■ Work request
For the word "cable", tally the lines of the data that contain it and give the tally alone.

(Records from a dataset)
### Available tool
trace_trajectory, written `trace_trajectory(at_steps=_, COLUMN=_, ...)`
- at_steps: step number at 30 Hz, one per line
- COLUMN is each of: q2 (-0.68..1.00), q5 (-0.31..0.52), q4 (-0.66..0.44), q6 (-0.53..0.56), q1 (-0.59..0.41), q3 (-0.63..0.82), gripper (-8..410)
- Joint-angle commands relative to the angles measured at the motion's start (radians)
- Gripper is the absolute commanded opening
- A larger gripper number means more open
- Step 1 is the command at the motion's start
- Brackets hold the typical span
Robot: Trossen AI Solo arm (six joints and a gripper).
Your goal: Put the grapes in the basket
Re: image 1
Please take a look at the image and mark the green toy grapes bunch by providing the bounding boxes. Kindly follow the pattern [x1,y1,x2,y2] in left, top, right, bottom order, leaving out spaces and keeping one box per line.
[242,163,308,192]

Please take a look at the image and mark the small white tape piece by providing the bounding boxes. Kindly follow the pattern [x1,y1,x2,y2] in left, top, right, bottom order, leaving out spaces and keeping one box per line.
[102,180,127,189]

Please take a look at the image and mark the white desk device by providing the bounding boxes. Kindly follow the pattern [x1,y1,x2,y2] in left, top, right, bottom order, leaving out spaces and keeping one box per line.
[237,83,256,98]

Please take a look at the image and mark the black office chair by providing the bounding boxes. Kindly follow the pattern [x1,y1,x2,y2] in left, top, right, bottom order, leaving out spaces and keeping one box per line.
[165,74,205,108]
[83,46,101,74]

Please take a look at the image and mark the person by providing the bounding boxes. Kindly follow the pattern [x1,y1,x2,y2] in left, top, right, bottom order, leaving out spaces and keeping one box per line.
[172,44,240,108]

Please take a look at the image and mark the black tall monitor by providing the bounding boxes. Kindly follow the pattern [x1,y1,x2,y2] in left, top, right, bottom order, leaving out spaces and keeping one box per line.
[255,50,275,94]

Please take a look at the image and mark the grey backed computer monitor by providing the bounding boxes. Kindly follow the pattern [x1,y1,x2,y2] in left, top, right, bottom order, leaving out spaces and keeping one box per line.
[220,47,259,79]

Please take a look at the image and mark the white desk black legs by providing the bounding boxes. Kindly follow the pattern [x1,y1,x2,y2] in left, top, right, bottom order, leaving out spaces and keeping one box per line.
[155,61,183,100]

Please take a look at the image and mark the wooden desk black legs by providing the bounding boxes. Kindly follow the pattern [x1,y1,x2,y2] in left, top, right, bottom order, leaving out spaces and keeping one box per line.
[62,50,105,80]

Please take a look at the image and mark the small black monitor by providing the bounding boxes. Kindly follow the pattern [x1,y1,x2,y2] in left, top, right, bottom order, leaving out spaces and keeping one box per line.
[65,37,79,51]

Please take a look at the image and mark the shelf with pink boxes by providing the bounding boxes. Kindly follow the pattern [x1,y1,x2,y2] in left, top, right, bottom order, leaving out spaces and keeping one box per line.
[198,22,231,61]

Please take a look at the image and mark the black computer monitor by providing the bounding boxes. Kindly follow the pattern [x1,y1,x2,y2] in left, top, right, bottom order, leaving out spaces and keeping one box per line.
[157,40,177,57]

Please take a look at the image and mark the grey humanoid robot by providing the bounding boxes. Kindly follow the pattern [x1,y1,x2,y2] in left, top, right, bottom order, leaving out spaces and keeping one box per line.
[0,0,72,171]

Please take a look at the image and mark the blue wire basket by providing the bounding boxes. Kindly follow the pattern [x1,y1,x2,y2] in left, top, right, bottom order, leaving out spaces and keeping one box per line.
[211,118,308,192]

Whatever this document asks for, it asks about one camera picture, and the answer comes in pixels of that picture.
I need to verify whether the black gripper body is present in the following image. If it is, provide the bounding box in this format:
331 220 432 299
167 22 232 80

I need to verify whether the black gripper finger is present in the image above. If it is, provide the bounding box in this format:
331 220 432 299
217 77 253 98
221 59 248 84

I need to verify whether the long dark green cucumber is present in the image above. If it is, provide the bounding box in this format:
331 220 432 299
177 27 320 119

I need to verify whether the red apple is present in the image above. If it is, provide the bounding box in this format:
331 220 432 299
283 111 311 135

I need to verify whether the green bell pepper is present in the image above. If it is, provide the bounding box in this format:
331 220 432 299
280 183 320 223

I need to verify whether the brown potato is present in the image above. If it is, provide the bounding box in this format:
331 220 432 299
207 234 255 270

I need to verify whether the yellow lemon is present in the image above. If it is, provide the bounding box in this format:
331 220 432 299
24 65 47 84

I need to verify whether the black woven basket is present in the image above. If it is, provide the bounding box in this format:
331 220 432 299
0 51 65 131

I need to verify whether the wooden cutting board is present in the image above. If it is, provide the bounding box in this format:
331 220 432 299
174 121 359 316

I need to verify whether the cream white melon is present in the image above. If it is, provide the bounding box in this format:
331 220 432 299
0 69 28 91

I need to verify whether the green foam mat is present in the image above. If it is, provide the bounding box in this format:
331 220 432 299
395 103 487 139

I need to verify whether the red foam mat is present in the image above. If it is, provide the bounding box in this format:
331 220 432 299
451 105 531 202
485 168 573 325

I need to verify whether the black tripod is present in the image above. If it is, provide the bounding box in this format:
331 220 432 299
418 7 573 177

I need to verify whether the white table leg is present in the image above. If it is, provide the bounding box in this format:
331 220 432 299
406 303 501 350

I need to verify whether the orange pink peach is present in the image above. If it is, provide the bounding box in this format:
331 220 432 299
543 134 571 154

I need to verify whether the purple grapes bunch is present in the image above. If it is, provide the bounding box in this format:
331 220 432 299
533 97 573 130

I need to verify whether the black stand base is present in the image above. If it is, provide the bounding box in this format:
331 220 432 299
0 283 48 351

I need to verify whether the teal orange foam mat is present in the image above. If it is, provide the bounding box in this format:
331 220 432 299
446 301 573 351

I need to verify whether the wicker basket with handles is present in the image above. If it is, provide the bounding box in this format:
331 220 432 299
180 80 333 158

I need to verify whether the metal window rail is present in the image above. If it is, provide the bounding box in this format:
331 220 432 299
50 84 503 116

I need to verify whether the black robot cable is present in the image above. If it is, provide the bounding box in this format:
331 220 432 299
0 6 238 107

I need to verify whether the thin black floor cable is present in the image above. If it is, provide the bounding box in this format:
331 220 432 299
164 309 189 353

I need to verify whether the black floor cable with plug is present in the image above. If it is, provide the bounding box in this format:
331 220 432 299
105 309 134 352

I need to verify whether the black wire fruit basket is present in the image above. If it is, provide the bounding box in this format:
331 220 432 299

■ Finished task
3